The Supreme Court will consider a case that could fundamentally alter the Consumer Financial Protection Bureau's structure and level of independence.
At issue is whether the president of the United States can remove the head of the agency at will, a provision lawmakers decided against in the Dodd-Frank Act in order to insulate the bureau from political pressures.
The plaintiff in the case, Seila Law LLC, gained the support in September of the Department of Justice and CFPB Director Kathleen Kraninger, who agreed that a president should be able to fire a director, citing the separation of powers clause, which gives a president the authority to remove a head of an agency at will.

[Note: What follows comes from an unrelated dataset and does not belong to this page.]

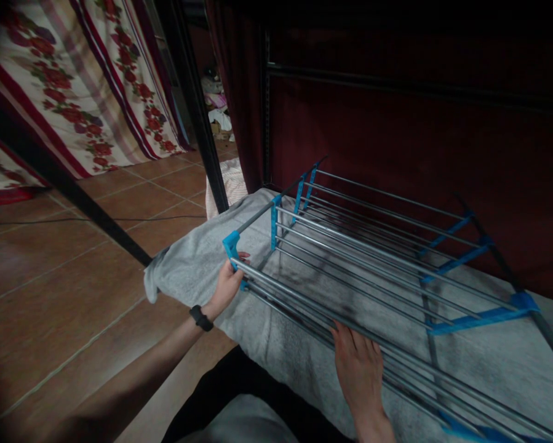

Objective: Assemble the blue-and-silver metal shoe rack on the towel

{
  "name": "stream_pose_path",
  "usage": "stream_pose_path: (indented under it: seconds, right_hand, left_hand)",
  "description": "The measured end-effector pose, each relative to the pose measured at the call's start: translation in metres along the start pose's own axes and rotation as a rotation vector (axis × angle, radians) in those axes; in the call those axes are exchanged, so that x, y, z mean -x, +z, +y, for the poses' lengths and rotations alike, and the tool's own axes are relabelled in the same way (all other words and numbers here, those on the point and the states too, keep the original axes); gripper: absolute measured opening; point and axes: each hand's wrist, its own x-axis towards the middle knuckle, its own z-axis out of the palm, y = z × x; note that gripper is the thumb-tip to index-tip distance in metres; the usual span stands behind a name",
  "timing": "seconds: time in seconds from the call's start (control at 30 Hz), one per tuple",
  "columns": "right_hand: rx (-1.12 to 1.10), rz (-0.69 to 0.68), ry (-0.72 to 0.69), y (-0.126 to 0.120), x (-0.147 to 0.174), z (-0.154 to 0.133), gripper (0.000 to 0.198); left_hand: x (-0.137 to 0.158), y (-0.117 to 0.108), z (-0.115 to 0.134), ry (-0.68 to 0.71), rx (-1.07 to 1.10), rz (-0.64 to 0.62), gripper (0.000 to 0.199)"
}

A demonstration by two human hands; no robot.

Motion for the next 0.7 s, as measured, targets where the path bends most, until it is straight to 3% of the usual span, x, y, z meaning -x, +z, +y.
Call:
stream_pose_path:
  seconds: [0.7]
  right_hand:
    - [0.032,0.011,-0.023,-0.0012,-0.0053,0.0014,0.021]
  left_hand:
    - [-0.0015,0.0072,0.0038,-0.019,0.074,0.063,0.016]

The brief filed by the DOJ in connection with the Seila Law case argues that the insulated nature of the bureau is unlawful because the agency is ultimately not accountable to the executive branch, given that the president cannot fire a director. A lower court ruled in 2018 that the bureau's leadership structure is constitutional because other independent agencies, such as the Federal Trade Commission, are similarly structured.
Kraninger's stance on the constitutionality of the CFPB drew ire from Democratic lawmakers at a pair of hearings before the House and Senate financial services committees earlier this week.

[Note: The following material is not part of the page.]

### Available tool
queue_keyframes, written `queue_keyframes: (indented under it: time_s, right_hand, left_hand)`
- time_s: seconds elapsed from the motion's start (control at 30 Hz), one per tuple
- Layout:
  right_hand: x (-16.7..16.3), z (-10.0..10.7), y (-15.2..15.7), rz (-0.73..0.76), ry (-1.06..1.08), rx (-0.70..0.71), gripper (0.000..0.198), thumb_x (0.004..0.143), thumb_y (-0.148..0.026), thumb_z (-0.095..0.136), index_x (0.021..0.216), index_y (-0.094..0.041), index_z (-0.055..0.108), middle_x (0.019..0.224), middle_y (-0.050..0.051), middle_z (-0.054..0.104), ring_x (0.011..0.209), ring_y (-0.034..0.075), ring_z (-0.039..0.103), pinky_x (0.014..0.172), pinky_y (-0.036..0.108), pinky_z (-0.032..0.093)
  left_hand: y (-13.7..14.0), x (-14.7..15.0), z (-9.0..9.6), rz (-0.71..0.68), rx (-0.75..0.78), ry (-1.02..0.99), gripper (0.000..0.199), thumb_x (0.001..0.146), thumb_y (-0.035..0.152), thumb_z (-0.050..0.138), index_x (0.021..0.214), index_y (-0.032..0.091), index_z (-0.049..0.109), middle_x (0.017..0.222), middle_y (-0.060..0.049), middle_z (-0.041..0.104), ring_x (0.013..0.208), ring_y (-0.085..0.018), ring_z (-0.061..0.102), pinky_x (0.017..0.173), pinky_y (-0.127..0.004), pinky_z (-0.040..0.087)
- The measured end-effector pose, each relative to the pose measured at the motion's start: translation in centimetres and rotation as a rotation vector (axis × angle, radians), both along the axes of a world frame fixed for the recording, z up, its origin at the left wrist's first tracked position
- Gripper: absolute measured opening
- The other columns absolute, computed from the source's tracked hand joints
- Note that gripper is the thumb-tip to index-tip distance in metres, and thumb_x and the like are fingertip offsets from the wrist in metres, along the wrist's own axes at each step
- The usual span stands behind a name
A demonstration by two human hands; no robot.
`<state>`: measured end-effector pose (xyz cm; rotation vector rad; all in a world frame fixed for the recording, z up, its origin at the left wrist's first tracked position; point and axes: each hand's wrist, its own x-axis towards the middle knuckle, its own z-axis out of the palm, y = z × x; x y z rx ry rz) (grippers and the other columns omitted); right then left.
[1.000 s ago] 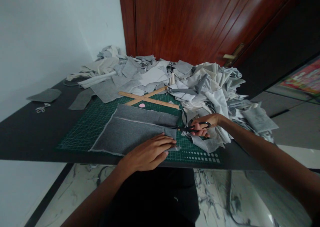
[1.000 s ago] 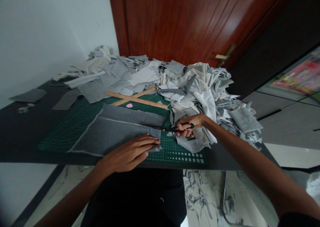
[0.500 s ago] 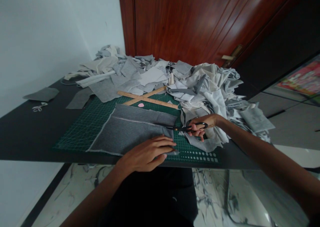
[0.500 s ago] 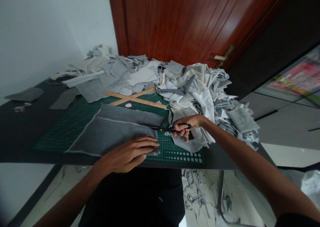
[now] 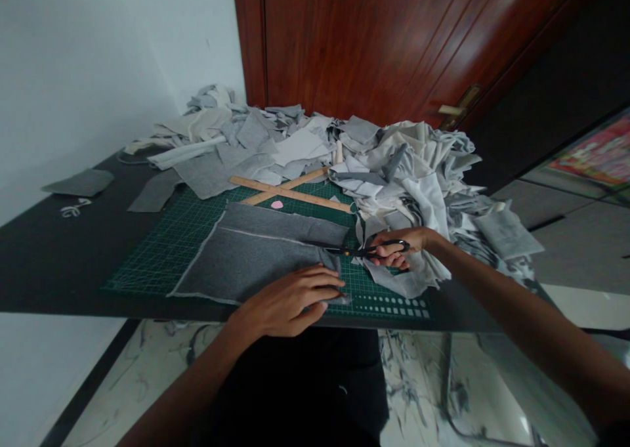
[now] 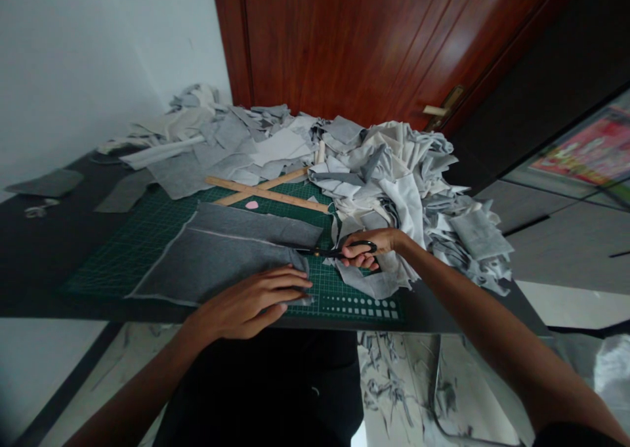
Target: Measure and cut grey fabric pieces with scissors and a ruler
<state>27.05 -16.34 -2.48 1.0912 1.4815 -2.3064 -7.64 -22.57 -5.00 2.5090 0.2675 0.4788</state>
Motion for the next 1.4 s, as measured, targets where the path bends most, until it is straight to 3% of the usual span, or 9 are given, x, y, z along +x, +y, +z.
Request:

The director told a House panel that the constitutional question has "delayed many enforcement actions, it has delayed regulatory actions, and has been something I believe, fundamentally, that the Supreme Court and Congress need to decide and settle once and for all ... ."
Consumer Bankers Association President and CEO Richard Hunt wrote in a statement that "a sole-director calling all the shots will never provide the long-term stability consumers deserve and the well-regulated financial sector needs."